Texto de Ricardo Machado
Respeito a meu sangue
Isso aconteceu num dia 31 de outubro de qualquer ano desses...
Eu vi quando
ele colocou o pé, e de certa forma forçou o para-choque do carro, como se
tentasse arrancá-lo. Meu pai desceu as escadas e foi até o carro, olhou para o
rapaz e lhe pediu que, por favor, tirasse o pé do para-choque, pois estava um
pouco frágil, sim o carro era velho, mas meu pai se esforçava para mantê-lo
conservado.
De longe
escutei a voz arrastada do rapaz, possivelmente drogado e pior, querendo
“aparecer” para os demais vizinhos, inclusive a namorada.
- O que é
que você quer coroa? Essa porra de carro velho... Você não manda em nada aqui,
quem manda aqui é “nóis”.
Desci as
escadas nervoso e fiquei ainda mais descontrolado quando o vi empurrar meu pai, que quase caiu.
- Não toque
nele, ele te pediu com educação. E você está errado, o carro é dele, não é
público.
Olhei
rapidamente e vi a expressão de meu pai expressando humilhação e vergonha de
seu filho estranho ali se expondo, ou pior, o expondo.
- Vai se
meter seu viado? – tive que ouvir.
- O que é que
você quer? – provoquei.
Precisava
que ele reagisse. A namorada dele sorria de maneira sádica, pois já sabia no
aquilo ia dar. Os vizinhos sorriam, me detestavam e queria me ver por baixo.
- O que
VOCÊ, quer? – provoquei novamente.
A reação
dele foi um soco no meu rosto. Ahh, era tudo o que eu precisava.
O sangue
escorreu em minha mão direita. Era bastante sangue.
Num só
movimento, joguei todo aquele sangue escuro, quase preto em meu agressor.
Ninguém
esperava aquilo. A namoradinha parou de sorrir. Os vizinhos pararam de gritar.
O agressor
sem ação, ficou ali imóvel. Parado, olhava para si próprio como se pressentisse
que algo de muito grave estivesse prestes a acontecer. Rosto, braços, peito,
pernas cobertos de sangue que parecia ter dobrado a quantidade, parecia que lhe
havia despejado um balde. Eu somente sorria, sentia enorme prazer.
Ainda
sorrindo, ajudei meu pai a se levantar com minha mão esquerda, que estava
limpa.
Cuspo no
chão e digo a frase derradeira.
- A partir
de agora, MORRA. – não digo, amaldiçoo.
“Era isso!”
– o agressor pensou. Tem algo errado nesse sangue escuro.
Caminhei
tranquilamente para casa, amparando meu pai. Minha mão direita estava limpa.

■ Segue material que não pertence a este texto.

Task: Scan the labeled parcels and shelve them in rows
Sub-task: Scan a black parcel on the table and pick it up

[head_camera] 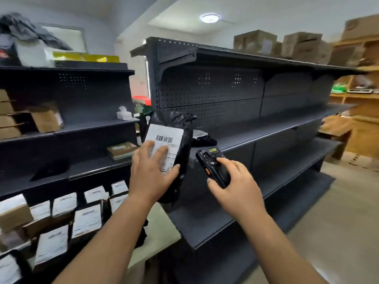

Limpa como se já a houvesse lavado. Meu pai observou, mas nada comentou.
No dia
seguinte, uma manhã de sol inspiradora, ouvi uma gritaria que, vergonhosamente,
me fez sorrir. Desci para ver do que se tratava. O agressor do dia anterior, estava
todo ferido. Rosto, braços, peito, pernas. Meu sangue sujo e demoníaco fez o
que eu não fiz. Vi quando ele era carregado, tremia em febre, não conseguia
falar nenhuma só palavra, só gemia. O corpo ferido, fedia a podre.
Meu pai
observava de longe enquanto eu caminhava para próximo do carro que daria
socorro. Todos me olhavam, agora com medo. Cheguei mais perto do carro e disse
baixinho...
- Quem manda
aqui sou eu!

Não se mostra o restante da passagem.